The team managed to identify and remove the dockers from the crowd smoothly enough without causing any trouble. There were a few missed checks; but overall, they handled it pretty well without needing to resort to combat. At first, there was debate about arresting the dockers even though they hadn't done anything yet; then realized they didn't have to worry about that (this not being an enlightened, modern nation), and had the cops haul 'em off.

We had a skyseer; and the group figured his vision at being related to the steam engine pretty quickly. As a result; they made sure to keep at least one guy in the engine room at all times after the ship left port. This meant when the sabotage started; they knew instantly, mainly because the engineers had to begin by trying to bludgeon the summoner to death with their shovels. Of course, the team was also spread out across the ship, and several of the constables were late to the battle, being up on the deck and having to be alerted by the others that something was going on. Sokana had exited the bedroom out the window when the team went looking for the duchess; and made her way back in. She didn't get to do much after summoning the fire sprites; but she did almost get the fire gem into the boiler. Only a spent hero point and a lucky steal check stopped her; with them nabbing it out of her hand at the absolute last second.

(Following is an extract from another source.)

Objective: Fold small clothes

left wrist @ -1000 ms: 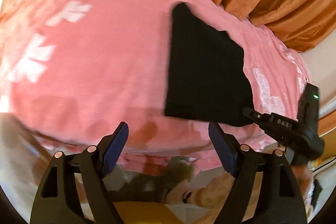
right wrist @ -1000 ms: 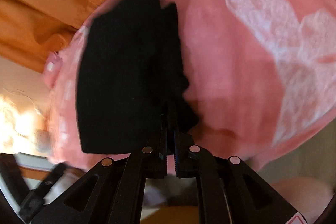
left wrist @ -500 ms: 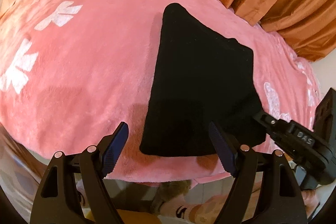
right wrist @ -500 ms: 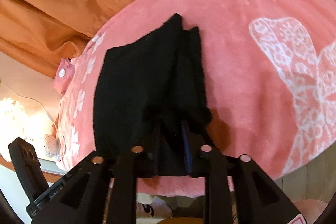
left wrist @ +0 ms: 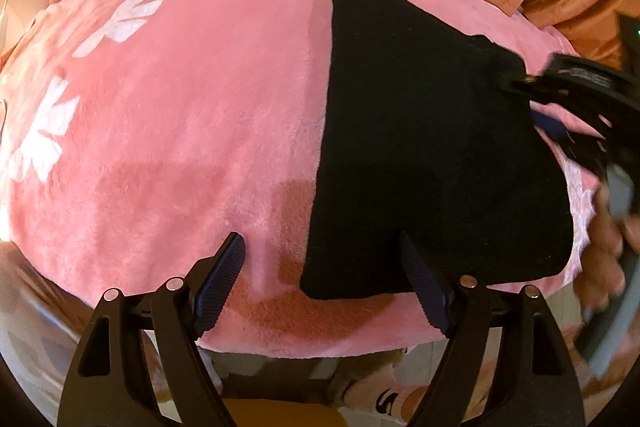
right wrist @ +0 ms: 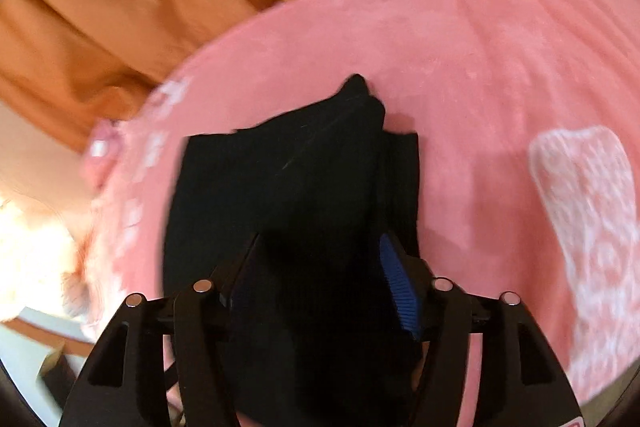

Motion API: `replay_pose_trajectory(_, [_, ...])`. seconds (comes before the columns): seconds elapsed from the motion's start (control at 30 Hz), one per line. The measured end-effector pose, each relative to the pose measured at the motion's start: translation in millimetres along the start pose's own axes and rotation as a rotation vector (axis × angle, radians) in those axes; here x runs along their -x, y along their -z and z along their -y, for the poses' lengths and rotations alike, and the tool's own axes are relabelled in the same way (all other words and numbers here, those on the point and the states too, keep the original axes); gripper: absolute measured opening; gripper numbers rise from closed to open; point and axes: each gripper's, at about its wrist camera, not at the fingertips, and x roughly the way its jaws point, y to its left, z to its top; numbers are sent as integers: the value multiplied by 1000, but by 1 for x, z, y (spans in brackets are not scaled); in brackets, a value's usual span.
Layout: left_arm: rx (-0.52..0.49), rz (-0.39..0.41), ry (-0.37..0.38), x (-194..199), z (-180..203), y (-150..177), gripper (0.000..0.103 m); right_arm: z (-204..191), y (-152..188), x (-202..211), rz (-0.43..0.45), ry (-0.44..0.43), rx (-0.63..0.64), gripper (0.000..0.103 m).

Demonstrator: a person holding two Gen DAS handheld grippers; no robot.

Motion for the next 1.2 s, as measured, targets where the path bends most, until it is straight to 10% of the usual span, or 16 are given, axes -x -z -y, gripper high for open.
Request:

In the end, the wizard and gunslinger were in the negatives after lucky blows (our wizard was at -7; and would have died had he not spent a hero point to make sure he passed his stabilization save). In order to make things a little more trickier for the large party, I threw in a pair of the Duchesses' personal guard (Guardsmen from the Gamemastery guide) who went below decks as the sabotage began. It worked out fairly well; just challenging enough.

We finished with the briefing from Lya and Delft to set things up for Act Two, and to give them time to decide what to purchase with the 1000 gold they had for their trip to Axis Island. Our gunslinger managed to spot the unorthodox solution to her puzzle, earning the team Lya's respect.

I'll post character profiles later!

All in all, we all had fun. They're really digging the setting; and we're all looking forward to the next session in two weeks!


----------



## Falkus (Oct 1, 2011)

Well, we just had our second session. We're getting through it faster than I thought, they just finished taking the lighthouse and opening the gate! We'll start with the defense of the tower next time; but I'm going to have to think up a few encounters to stretch it out!

Dramatis Personae:

Doctor Jacob Smith (Male Half-Elf Synthesist Summoner 1): A middle aged Engineer, Doctor Jacob Smith used to be something of a recluse; as he worked on his inventions, until he was badly injured during a train robbery and derailment. After recovering most of the use of his legs (he now walks with the aid of a cane), he turned to the arcane arts to regain his youth; and discovered the means of bonding a creature to his physical form; vast increasing his strength and stamina. He joined the RHC in hopes of stopping crimes like the one that crippled him.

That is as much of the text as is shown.